Reed gathered 76 signatures. The petition became the basis for the file that she has carried with her ever since – on visits to IPID, to Kuilsriver Magistrate’s Court and uncounted trips into the Cape Town city centre in search of an organisation or government office where officials would listen to her. It was the file with which Reed first walked into Viewfinder and GroundUp’s offices in January 2020.

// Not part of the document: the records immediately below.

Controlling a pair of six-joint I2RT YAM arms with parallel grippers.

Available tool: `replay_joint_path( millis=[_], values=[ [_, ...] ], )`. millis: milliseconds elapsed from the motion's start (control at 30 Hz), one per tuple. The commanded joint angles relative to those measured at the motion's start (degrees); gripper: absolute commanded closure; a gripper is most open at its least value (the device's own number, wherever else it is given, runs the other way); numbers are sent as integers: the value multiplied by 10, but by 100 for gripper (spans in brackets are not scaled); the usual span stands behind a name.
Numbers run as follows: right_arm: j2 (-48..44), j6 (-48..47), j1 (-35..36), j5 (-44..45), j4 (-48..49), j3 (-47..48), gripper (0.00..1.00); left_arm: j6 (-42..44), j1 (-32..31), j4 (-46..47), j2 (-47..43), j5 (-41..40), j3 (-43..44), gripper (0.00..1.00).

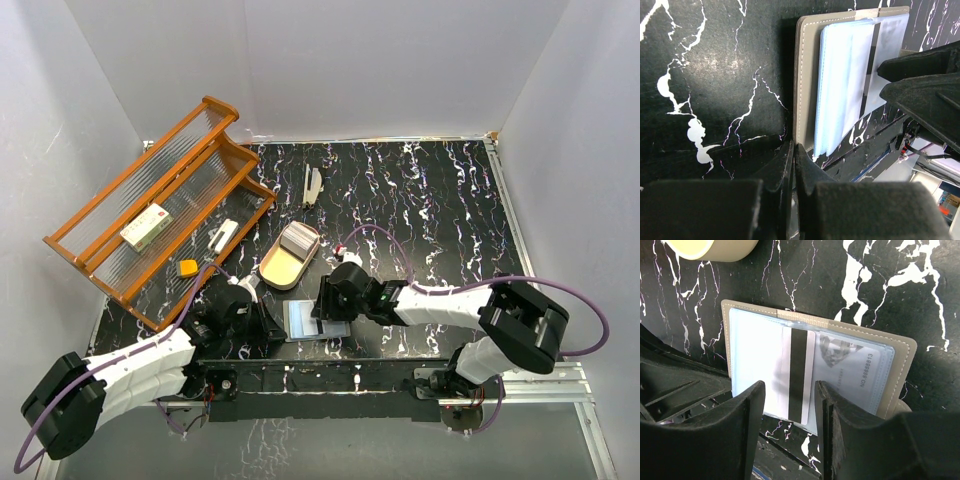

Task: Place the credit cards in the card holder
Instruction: Insert the credit card into the card holder.

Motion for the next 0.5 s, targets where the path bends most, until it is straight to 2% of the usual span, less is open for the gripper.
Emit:
replay_joint_path(
  millis=[0,233,467],
  values=[
    [11,-18,0,9,-7,19,56,4,-1,-3,-12,11,-8,100],
    [35,-18,4,-5,14,32,55,1,-1,3,-12,13,-9,100],
    [33,-20,7,-46,76,28,55,1,-1,12,-1,12,-9,100]
  ],
)
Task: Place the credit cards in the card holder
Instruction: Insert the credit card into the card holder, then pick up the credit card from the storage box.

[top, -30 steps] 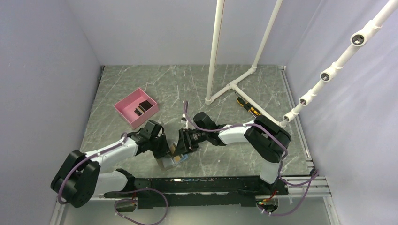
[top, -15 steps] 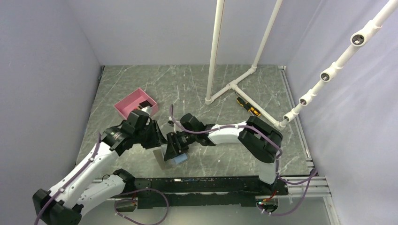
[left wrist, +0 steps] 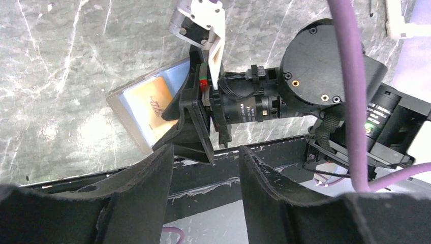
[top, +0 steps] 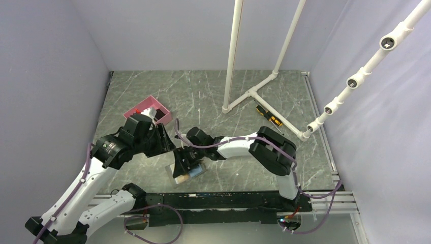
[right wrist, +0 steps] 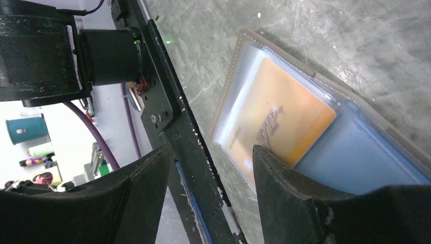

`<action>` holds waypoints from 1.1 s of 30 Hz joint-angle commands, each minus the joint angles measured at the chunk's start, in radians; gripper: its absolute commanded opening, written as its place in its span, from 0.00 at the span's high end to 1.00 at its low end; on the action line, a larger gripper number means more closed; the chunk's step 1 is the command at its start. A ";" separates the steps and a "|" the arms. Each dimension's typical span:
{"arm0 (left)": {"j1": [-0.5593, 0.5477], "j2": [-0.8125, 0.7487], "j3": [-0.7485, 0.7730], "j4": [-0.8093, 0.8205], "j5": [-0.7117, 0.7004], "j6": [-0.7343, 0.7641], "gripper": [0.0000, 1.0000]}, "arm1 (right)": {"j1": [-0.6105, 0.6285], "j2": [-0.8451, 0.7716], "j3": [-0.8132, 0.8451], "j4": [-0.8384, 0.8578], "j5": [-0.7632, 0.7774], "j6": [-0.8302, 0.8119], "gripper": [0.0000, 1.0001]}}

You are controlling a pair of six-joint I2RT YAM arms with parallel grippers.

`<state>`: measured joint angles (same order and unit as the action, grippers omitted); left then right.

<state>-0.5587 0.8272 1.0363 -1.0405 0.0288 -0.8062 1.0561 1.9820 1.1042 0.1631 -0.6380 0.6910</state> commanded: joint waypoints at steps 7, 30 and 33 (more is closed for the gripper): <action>-0.001 -0.006 -0.021 0.040 0.019 0.002 0.44 | -0.005 -0.156 0.002 -0.186 0.134 -0.139 0.38; 0.244 0.174 0.085 0.003 0.010 0.174 0.14 | -0.067 -0.412 0.050 -0.559 0.493 -0.296 0.36; 0.351 0.249 0.162 0.004 -0.004 0.232 0.09 | -0.181 -0.495 0.008 -0.587 0.505 -0.317 0.35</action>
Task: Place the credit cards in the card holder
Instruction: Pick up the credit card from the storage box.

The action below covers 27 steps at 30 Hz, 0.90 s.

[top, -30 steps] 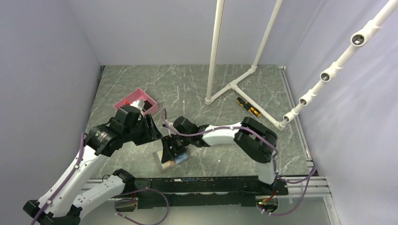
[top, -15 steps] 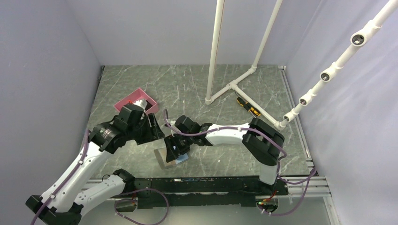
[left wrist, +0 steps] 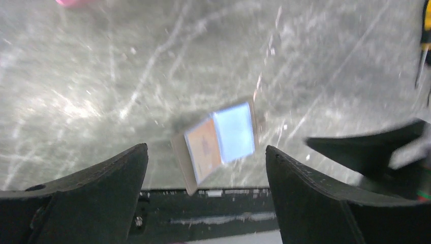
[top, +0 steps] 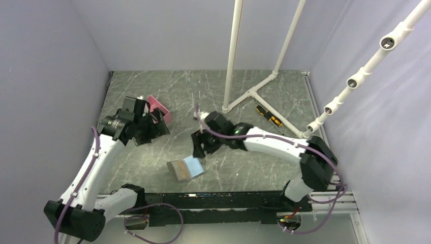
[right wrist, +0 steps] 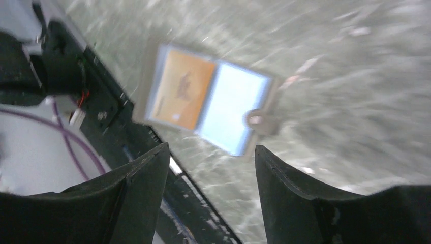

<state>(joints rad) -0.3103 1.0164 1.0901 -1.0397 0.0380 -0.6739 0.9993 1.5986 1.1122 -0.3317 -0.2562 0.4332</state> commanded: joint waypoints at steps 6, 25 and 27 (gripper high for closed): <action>0.323 0.307 0.188 0.161 0.102 0.169 0.08 | -0.346 -0.164 -0.006 -0.133 0.117 -0.088 0.34; 0.441 0.700 0.183 0.483 0.178 0.179 0.44 | -0.487 -0.351 0.200 -0.527 0.170 -0.195 0.58; 0.444 0.722 0.199 0.472 0.197 0.168 0.44 | -0.498 -0.344 0.203 -0.529 0.151 -0.188 0.58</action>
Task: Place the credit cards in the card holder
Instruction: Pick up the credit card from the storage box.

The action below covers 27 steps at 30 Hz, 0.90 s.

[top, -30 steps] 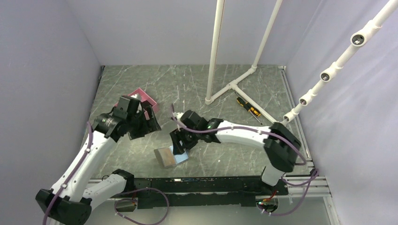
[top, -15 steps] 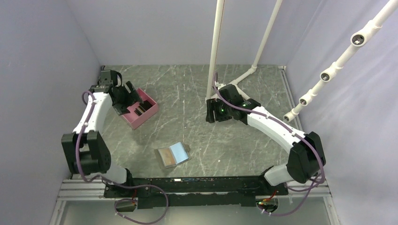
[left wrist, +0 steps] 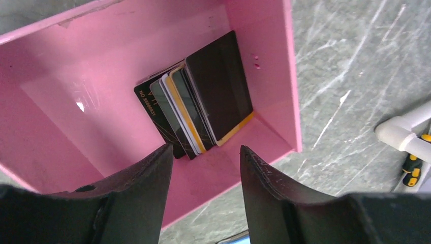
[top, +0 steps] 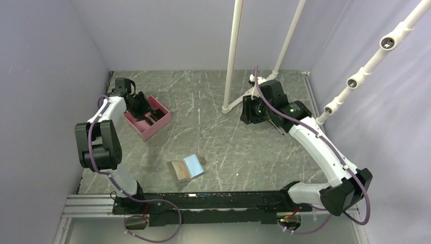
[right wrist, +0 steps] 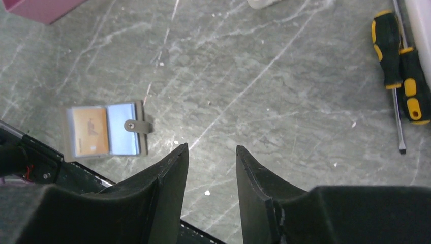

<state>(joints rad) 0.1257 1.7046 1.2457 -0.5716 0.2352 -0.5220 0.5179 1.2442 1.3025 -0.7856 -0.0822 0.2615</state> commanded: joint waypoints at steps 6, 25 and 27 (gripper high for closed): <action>0.009 0.126 0.081 0.000 0.055 -0.025 0.46 | -0.038 0.047 0.009 -0.077 -0.065 -0.011 0.61; 0.048 0.163 0.111 -0.074 0.027 0.013 0.62 | -0.066 0.106 0.020 -0.075 -0.101 -0.019 0.62; 0.059 0.155 0.090 -0.061 0.038 0.014 0.61 | -0.067 0.109 0.020 -0.073 -0.108 -0.018 0.62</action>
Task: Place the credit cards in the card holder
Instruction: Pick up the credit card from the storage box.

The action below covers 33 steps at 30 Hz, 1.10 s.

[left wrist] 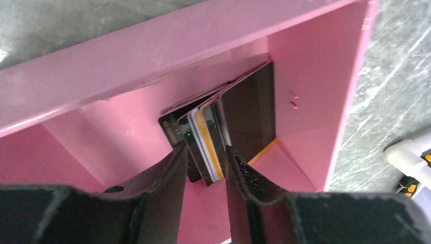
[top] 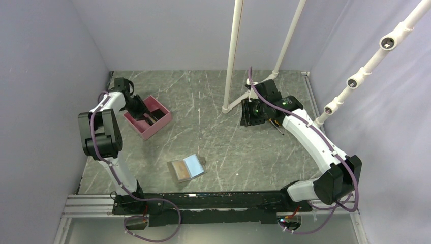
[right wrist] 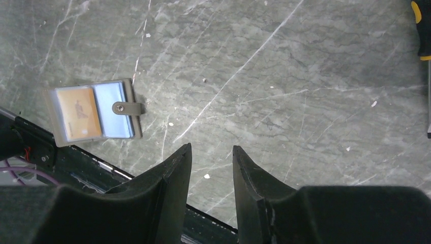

The file also contained a photo of the deceased Damian with a bullet wound to his chest, a birth certificate, a death certificate, a photo of Damian on a school trip and a diploma of merit that confirmed that he was a top goal scorer at Wesbank Super Eagles Football Club in 2008. This is all that remains of Damian’s short life. This and his mother’s memory of him.
“There are times that I’ll go to the grave site. Then I speak to him and say ‘Damian, you might just come tell mommy. What, what did go wrong that day?’” Reed said.
Viewfinder submitted a detailed query to SAPS Western Cape and SAPS head office, which included a request to interview Michael Thebus and Adriaan Groenewald. SAPS head office did not respond. SAPS Western Cape spokesperson Lieutenant Colonel André Traut said that the police could not make its employees available for an interview and declined to answer questions about the disciplinary hearing because it referred to an “internal” process.